- Work to be completed: Only the lines below starting at the one containing "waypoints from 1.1" and ending at the one containing "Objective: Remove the" belong in the answer, each copied exactly.

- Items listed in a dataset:
- Opening Delimiter -

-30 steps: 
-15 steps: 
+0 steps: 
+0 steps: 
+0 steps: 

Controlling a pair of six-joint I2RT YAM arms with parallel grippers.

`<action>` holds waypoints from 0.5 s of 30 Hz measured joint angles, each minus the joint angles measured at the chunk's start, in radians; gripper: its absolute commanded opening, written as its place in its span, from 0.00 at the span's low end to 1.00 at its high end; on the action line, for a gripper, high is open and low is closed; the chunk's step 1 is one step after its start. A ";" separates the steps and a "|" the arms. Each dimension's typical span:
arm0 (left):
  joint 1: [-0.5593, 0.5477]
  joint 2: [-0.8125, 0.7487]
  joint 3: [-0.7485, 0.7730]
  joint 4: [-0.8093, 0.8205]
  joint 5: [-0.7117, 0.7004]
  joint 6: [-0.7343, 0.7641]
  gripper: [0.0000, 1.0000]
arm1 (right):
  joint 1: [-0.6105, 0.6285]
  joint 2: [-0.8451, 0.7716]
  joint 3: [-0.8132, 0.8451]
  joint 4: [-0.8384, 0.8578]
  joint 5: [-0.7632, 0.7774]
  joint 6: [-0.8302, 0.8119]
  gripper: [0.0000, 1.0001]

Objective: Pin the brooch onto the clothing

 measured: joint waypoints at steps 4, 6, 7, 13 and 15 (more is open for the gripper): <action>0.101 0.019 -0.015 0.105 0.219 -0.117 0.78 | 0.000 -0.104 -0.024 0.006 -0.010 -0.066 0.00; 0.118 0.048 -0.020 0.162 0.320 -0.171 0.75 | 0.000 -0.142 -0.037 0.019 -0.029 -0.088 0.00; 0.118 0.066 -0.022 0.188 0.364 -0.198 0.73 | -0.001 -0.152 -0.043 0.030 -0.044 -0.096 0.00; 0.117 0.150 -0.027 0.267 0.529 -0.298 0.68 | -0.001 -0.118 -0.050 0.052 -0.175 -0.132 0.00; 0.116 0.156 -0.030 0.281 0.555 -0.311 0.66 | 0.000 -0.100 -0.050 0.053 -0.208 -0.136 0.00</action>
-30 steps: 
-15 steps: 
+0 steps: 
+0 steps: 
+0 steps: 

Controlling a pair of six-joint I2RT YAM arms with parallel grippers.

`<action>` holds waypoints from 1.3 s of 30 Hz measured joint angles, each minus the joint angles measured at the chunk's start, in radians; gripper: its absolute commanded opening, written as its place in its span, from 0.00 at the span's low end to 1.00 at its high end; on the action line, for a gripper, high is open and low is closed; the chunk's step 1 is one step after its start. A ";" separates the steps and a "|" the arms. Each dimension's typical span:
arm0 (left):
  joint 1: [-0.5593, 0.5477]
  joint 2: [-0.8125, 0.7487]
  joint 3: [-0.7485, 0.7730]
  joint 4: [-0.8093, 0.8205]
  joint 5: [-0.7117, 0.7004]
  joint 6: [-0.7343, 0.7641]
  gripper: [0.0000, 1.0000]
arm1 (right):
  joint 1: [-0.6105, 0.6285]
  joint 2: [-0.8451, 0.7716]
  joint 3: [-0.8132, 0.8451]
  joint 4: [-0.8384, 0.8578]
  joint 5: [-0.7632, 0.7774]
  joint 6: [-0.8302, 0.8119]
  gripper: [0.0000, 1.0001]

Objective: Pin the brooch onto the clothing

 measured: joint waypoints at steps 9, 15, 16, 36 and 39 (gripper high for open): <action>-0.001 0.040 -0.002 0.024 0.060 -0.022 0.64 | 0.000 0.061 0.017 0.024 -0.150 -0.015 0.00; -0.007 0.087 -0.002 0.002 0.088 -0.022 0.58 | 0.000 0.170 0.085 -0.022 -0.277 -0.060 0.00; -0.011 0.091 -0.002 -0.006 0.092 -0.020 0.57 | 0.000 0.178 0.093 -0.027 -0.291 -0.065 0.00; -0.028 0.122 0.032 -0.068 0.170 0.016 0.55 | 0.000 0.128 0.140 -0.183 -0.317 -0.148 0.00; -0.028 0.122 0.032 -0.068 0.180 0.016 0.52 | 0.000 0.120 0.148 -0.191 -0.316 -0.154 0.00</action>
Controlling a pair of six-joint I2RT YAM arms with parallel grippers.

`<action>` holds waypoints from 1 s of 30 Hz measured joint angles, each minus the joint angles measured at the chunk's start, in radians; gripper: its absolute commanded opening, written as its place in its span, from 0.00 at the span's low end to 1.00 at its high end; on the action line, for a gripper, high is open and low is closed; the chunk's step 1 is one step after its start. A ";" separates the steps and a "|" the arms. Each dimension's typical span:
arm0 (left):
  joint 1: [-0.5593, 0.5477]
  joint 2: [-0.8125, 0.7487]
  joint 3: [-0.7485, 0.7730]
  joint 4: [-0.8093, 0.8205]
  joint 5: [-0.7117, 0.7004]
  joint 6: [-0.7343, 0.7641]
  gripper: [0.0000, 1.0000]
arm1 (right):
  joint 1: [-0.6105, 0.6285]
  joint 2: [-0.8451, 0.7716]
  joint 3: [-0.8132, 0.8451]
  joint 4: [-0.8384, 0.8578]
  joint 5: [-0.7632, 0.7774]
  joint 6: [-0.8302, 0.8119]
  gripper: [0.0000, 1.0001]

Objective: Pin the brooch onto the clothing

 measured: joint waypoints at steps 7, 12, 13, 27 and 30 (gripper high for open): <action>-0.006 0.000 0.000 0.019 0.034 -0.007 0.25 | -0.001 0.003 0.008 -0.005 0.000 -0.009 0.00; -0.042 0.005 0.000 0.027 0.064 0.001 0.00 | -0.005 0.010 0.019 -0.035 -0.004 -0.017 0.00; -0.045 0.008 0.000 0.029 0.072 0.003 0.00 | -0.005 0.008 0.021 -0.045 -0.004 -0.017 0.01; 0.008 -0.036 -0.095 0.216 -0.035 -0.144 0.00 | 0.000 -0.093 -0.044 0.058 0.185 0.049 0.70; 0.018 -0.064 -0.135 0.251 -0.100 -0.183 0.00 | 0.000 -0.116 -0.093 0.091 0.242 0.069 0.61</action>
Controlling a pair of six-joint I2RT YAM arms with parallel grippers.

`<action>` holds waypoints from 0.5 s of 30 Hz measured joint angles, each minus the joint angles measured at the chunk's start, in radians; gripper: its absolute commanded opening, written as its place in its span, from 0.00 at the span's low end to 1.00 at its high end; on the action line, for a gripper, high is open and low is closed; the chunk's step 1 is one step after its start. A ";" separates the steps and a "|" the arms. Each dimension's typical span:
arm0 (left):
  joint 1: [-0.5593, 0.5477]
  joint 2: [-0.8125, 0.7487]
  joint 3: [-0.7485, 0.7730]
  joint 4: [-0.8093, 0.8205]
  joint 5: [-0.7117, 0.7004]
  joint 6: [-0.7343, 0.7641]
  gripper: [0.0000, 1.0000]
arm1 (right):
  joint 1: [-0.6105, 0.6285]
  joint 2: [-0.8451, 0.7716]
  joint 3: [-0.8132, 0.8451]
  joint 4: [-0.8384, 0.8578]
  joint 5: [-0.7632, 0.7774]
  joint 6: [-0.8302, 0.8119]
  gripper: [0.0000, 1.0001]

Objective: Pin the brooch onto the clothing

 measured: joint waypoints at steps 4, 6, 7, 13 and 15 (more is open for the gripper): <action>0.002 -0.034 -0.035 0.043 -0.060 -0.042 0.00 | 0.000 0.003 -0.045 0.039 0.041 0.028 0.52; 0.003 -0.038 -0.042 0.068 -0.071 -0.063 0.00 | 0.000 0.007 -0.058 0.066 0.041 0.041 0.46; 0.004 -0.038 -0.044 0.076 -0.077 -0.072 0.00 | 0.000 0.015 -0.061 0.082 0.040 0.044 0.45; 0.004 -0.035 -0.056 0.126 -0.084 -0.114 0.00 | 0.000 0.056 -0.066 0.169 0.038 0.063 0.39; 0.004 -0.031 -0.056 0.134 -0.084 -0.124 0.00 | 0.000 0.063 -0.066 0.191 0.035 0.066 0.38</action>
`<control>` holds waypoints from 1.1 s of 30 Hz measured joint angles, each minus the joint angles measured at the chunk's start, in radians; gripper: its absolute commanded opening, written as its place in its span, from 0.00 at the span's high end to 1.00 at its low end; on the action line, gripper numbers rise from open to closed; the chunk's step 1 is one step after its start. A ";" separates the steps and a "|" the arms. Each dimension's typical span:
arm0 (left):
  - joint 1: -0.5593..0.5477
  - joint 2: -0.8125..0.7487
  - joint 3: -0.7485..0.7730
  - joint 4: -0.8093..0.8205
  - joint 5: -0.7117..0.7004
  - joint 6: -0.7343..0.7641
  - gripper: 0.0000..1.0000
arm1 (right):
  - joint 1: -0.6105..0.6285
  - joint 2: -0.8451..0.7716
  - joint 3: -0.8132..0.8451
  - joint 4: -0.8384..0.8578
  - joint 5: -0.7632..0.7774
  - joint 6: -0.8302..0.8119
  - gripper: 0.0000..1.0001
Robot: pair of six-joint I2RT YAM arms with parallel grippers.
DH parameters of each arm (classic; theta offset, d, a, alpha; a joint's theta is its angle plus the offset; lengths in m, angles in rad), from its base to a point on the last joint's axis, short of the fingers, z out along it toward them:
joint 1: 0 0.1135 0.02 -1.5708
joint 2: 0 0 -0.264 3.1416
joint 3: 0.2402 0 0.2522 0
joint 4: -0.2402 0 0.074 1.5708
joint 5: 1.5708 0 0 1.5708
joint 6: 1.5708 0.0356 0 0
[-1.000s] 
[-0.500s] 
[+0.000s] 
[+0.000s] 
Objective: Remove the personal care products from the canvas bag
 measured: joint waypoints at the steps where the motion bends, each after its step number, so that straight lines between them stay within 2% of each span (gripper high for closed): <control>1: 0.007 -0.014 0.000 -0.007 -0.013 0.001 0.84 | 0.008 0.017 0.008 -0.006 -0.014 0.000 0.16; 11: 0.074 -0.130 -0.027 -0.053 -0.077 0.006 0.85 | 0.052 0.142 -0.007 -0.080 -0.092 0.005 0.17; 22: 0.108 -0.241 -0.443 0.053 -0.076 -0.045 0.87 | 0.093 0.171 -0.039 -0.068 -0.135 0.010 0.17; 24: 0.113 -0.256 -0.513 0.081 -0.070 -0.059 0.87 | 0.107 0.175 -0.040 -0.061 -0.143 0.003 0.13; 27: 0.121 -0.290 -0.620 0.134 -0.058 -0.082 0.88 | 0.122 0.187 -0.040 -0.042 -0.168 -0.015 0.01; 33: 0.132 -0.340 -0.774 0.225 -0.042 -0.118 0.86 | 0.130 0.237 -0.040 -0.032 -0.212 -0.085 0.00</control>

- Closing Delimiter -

- Answer space:
`<control>` holds waypoints from 1.1 s of 30 Hz measured joint angles, each minus the joint angles measured at the chunk's start, in radians; gripper: its absolute commanded opening, written as its place in its span, from 0.00 at the span's high end to 1.00 at its low end; on the action line, gripper numbers rise from open to closed; the chunk's step 1 is one step after its start. A ";" separates the steps and a "|" the arms. Each dimension's typical span:
arm0 (left):
  - joint 1: -0.5593..0.5477
  - joint 2: -0.8125..0.7487
  - joint 3: -0.7485..0.7730
  - joint 4: -0.8093..0.8205
  - joint 5: -0.7117..0.7004
  - joint 6: -0.7343..0.7641
  - gripper: 0.0000..1.0000
arm1 (right):
  - joint 1: -0.6105..0.6285
  - joint 2: -0.8451..0.7716
  - joint 3: -0.8132..0.8451
  - joint 4: -0.8384..0.8578
  - joint 5: -0.7632..0.7774
  - joint 6: -0.8302..0.8119
  - gripper: 0.0000..1.0001
Robot: pair of six-joint I2RT YAM arms with parallel grippers.
DH parameters of each arm (classic; theta offset, d, a, alpha; a joint's theta is its angle plus the offset; lengths in m, angles in rad), from its base to a point on the last joint's axis, short of the fingers, z out along it toward them:
joint 1: 0 0.1135 0.02 -1.5708
joint 2: 0 0 -0.264 3.1416
joint 3: 0.2402 0 0.2522 0
joint 4: -0.2402 0 0.074 1.5708
joint 5: 1.5708 0 0 1.5708
joint 6: 1.5708 0.0356 0 0
[-1.000s] 
[-0.500s] 
[+0.000s] 
[+0.000s] 
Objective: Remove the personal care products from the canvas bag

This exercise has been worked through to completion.